Linee guida- 1 ) Più proteine vegetali (si trovano nei legumi e nei cereali: ceci, piselli, fagioli, lenticchie, farro…) rispetto a quelle animali (carne, pesce, uova, latte, formaggi e latticini);. 2)  Frutta, verdura, cereali, legumi e pesce non devono mai mancare a tavola;..3) Consumare sempre alimenti di stagione¸4)  Bere almeno due litri di acqua naturale al giorno¸5) Diminuzione dei grassi saturi, presenti in carni grasse, insaccati, fritture di ogni tipo, burro, strutto, margarine e qualsiasi altro grasso idrogenato, latte intero, panna, formaggi grassi, frattaglie, uova, insaccati. Preferire i grassi vegetali insaturi, che troviamo nell’olio d’oliva (omega 9), nella frutta secca, nell’olio di canapa e nel pesce grasso come il salmone (omega 3) nell’olio di mais, girasole e soia (Omega 6); 6) Aumento del consumo dei carboidrati complessi. Si trovano principalmente nei cereali e derivati (pasta, pane, riso, orzo, farro, mais, segale ecc.), nei tuberi (es. patate); 7)  Non privarsi di alcunché, ma adottare una giusta alternanza tra carne bianca, pesce e carne rossa; 8) Consumare alimenti ricchi di fibre come farine integrali, mandorle, legumi, broccoli, car­ciofi, cereali ed in alcuni tipi di ortaggi; 9) Spesso non sono gli alimenti in se che fanno male, ma è sbagliato il modo di cucinarli (attenzione a come si usano olio e grassi); 1O) Olive e uva, dunque anche  olio e vino (entrambi con sana oculatezza).

  Non esistono alimenti “vietati”-

“La dieta mediterranea è uno strumento per correggere la propria alimentazione e il proprio stile di vita durante tutto l’anno; è “includente”, ovvero onnivora e Mangia Mediterraneonon ci sono alimenti vietati (a differenza delle diete “escludenti” che escludono appunto quasi tutto, privilegiando principalmente una sola qualità di alimenti).  Per il professor Giorgio Calabrese, medico specializzato  in scienza dell’alimentazione,  la Dieta Mediterranea regala uno stile di vita sano e vario. Va bene per tutti perché è il “regime dietetico che funziona”, ma la dieta, è personalizzata, è etica, antropocentrica, equilibrata, conviviale, allegra, colorata, trasversale, duttile. ,… ma non può essere uguale per tutti e per ogni momento. La scelta del cibo, infatti, può essere condizionata o indotta anche dal nostro stato emotivo”. La. serotonina, cioè l’ormone del buonumore, viene prodotta più nell’intestino che nell’encefalo. Quindi quando mangio in modo appagante, l’intestino manda al cervello un messaggio di buonumore”.

: Per dimagrire bisogna mangiare  afferma il professor Calabrese nel suo libro “Dimagrire con la dieta Mediterranea”  . Cinque pasti invece di due. Piccoli, ma regolati sul proprio personale fabbisogno quotidiano e calibrati sul notro stile di vita e lavoro. Il concetto di base da assimilre e ricordare è sapere chi sono e cosa devo fare. Quotidianamente. E questo non è uguale per tutti. È necessario prendere consapevolezza delle nostre attività giornaliere e quindi il nostro dispendio energetico, e modificare la nostra alimentazione in base a queste attività. Occorre flessibilità. Le abitudini, anche in termini di orario, cambiano anche da regione a regione, da città e città. Il concetto è che comunque, ognuno di noi deve trovare un suo equilibrio, poiché  pur rimanendo nell’ambito del regime alimentare dettato dalla Dieta Mediterranea, le regole non sono fisse.

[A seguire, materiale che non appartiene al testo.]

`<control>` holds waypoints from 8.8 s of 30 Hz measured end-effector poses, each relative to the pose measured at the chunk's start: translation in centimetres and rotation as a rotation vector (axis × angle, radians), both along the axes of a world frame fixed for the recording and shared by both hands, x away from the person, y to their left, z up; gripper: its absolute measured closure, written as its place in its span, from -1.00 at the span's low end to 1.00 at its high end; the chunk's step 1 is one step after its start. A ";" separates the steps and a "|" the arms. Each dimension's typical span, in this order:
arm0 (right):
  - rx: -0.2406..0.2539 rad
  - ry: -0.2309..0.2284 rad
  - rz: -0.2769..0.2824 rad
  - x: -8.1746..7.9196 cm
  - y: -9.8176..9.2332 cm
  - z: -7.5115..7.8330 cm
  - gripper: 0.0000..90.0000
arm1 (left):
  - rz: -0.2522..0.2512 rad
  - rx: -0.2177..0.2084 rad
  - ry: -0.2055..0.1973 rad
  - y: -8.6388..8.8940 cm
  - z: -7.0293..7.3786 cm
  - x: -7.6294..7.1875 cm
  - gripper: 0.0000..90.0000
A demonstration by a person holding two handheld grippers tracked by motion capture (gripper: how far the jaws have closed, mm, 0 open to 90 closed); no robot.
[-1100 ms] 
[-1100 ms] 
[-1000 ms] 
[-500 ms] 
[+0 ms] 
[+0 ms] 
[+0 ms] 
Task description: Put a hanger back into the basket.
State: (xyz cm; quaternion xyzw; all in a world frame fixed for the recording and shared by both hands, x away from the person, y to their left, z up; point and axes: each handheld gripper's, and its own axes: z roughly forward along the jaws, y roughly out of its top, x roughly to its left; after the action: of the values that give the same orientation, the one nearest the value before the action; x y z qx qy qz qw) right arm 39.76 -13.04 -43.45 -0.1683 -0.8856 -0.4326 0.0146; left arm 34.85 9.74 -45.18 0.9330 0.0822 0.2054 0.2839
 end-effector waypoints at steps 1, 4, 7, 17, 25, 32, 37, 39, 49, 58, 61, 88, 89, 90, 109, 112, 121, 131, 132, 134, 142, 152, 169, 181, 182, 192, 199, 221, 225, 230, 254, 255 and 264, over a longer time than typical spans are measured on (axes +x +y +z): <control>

Nell’alimentazione corretta non mancano frutta, verdura, cereali e legumi. Questi alimenti sono alla base di una dieta corretta perché apportano fibra vegetale. Poi è importante alternare sempre gli alimenti e cibi che contengono gli stessi nutrienti ma che hanno una condizione di digeribilità, di assorbibilità diversa. Quindi, ribadendo il concetto iniziale che è poi quello di fondo: se io mangio un po’ di tutto e lo so cucinare bene e condire bene, non avrò mai problemi. La semplicità è alla base, anche dell’alimentazione”.Ricordiamo infine che gli alimenti più freschi sono quelli che si coltivano vicino a casa perhè i passaggi e le distanze sono minori, con vantaggio anche per l’ambiente. Poi, è importante capire da chi compro e come compro.